* [REQUIREMENT]:
Pick out each line below containing "right".
============
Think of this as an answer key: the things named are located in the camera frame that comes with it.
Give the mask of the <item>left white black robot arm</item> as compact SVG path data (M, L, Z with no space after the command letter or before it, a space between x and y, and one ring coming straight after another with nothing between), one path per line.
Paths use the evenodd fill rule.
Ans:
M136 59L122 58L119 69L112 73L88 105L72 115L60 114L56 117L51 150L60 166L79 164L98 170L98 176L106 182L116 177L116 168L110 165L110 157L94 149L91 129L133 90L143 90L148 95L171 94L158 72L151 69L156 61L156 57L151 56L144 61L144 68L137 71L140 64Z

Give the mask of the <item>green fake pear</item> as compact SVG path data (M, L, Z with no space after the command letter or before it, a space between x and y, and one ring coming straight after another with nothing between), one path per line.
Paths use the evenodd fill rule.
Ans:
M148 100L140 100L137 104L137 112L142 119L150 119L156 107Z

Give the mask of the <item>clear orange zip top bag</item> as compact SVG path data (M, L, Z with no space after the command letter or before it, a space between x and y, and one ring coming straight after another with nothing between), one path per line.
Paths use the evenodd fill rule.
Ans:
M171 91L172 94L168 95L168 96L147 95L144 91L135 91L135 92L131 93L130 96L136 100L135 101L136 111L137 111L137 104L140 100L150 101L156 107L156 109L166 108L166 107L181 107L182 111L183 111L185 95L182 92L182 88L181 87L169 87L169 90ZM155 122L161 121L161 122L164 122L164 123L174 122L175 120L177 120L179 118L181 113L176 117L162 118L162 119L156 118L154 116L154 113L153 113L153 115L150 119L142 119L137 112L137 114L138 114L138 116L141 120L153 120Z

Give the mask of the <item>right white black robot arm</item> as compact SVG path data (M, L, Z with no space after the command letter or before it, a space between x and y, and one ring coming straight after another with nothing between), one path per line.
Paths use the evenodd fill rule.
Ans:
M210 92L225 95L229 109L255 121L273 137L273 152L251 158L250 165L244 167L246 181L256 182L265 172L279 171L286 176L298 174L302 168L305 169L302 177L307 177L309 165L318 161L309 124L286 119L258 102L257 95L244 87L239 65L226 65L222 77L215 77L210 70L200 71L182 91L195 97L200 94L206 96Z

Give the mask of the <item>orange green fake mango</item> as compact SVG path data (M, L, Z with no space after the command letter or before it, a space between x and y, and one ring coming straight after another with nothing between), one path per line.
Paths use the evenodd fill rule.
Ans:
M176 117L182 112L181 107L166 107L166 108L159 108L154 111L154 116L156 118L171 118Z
============
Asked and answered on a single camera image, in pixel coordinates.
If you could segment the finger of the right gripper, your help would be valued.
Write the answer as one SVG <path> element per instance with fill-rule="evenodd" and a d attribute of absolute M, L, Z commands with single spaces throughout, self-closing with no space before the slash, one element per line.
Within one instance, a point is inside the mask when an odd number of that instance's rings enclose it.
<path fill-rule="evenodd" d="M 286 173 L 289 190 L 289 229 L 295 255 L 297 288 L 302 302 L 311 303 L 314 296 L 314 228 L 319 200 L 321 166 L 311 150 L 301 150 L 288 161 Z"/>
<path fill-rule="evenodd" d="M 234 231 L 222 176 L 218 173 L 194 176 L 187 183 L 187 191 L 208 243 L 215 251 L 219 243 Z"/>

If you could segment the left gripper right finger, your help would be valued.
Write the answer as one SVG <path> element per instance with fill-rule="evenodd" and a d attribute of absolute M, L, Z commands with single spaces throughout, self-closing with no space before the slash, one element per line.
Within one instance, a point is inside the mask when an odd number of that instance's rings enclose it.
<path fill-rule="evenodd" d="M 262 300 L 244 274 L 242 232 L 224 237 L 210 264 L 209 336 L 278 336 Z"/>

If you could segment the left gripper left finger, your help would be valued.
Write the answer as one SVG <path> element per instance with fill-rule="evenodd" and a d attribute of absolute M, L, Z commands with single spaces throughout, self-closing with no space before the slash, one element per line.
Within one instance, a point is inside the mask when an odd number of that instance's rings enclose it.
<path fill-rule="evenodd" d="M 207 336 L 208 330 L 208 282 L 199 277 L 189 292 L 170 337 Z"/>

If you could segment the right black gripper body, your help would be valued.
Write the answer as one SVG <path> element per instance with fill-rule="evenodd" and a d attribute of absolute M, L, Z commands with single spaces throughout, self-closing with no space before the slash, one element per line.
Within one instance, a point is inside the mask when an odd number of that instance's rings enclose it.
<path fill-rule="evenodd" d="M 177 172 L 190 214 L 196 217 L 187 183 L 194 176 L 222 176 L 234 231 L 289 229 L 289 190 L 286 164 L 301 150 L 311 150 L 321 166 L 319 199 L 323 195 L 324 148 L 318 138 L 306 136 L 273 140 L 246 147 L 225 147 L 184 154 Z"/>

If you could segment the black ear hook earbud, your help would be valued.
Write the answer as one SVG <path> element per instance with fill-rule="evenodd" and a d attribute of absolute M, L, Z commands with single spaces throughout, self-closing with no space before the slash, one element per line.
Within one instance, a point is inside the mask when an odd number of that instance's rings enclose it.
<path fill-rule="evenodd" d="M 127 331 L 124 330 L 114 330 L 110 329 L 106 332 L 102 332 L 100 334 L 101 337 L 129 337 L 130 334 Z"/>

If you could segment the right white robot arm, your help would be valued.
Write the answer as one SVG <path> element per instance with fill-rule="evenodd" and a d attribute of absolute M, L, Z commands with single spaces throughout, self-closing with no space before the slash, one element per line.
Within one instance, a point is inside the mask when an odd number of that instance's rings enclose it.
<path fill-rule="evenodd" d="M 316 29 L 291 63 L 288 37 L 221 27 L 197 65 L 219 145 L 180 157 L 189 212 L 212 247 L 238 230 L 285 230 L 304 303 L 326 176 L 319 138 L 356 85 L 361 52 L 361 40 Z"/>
============
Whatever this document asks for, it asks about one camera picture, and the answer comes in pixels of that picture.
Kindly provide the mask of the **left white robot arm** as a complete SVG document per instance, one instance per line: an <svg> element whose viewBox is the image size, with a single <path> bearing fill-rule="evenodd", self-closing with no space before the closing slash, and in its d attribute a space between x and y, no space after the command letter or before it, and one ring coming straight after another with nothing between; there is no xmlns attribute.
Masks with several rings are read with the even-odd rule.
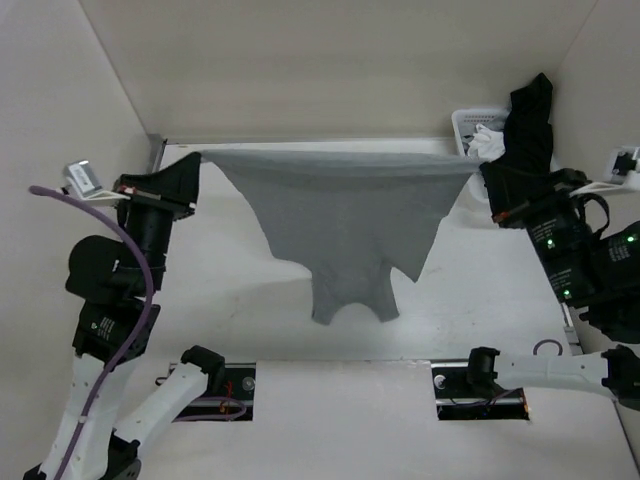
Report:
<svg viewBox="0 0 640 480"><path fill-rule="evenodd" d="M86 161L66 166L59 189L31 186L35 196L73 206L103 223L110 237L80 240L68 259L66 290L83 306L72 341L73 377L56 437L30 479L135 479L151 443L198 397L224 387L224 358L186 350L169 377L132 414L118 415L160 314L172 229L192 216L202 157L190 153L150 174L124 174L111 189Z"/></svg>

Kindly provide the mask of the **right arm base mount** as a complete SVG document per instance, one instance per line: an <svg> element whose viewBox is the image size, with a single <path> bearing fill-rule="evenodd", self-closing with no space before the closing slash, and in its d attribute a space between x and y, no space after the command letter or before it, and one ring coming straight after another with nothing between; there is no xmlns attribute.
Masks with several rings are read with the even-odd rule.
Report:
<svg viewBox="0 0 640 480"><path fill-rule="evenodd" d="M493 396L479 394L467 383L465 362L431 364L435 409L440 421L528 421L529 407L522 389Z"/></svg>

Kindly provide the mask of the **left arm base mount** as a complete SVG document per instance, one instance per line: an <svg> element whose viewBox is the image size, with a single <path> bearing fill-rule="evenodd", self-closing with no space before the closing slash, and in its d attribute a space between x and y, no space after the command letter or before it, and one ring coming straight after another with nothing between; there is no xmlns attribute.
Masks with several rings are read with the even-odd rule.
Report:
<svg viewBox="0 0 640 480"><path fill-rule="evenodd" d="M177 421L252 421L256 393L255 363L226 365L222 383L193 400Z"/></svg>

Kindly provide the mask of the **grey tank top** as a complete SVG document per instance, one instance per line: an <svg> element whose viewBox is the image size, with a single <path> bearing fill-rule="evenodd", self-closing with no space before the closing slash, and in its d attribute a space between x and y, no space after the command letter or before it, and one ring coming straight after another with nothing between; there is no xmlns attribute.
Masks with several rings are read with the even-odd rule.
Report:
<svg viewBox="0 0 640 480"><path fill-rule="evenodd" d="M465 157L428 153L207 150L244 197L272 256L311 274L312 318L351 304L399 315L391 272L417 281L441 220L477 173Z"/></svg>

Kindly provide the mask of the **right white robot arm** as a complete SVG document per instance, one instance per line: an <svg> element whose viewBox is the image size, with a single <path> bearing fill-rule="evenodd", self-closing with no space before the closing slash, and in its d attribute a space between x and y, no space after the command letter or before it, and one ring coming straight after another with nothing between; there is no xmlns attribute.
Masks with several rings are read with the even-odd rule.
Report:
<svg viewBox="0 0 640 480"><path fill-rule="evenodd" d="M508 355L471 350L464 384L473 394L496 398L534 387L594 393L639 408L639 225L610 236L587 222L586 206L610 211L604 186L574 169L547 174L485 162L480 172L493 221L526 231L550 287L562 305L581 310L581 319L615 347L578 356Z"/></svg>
============
* [FINAL ANSWER]:
Give the mask of the <item>right white black robot arm</item> as compact SVG path data (M, L, Z with no space after the command letter or before it, a space between x and y, and one ring coming straight after another with nothing between), one path per line.
If you could segment the finger of the right gripper, your help would be valued.
If you could segment the left gripper right finger, your help would be valued.
If you could segment the right black gripper body, your help would be valued.
If you could segment the right white robot arm, your help would be valued.
Kindly provide the mask of the **right arm base mount** as a complete SVG document per instance, one instance per line: an <svg> element whose viewBox is the image size, with a single <path> bearing fill-rule="evenodd", self-closing with no space before the closing slash, and in its d attribute a space between x and y, no space after the command letter or before it, and one ring coming straight after another with nothing between; there is no xmlns attribute.
Kindly provide the mask of the **right white robot arm** as a complete SVG document per instance, one instance per line: an <svg> element whose viewBox is the image size, with a single <path> bearing fill-rule="evenodd", self-closing with no space before the closing slash, and in its d attribute a space between x and y, no space after the command letter or before it, and one ring coming straight after another with nothing between; there is no xmlns attribute.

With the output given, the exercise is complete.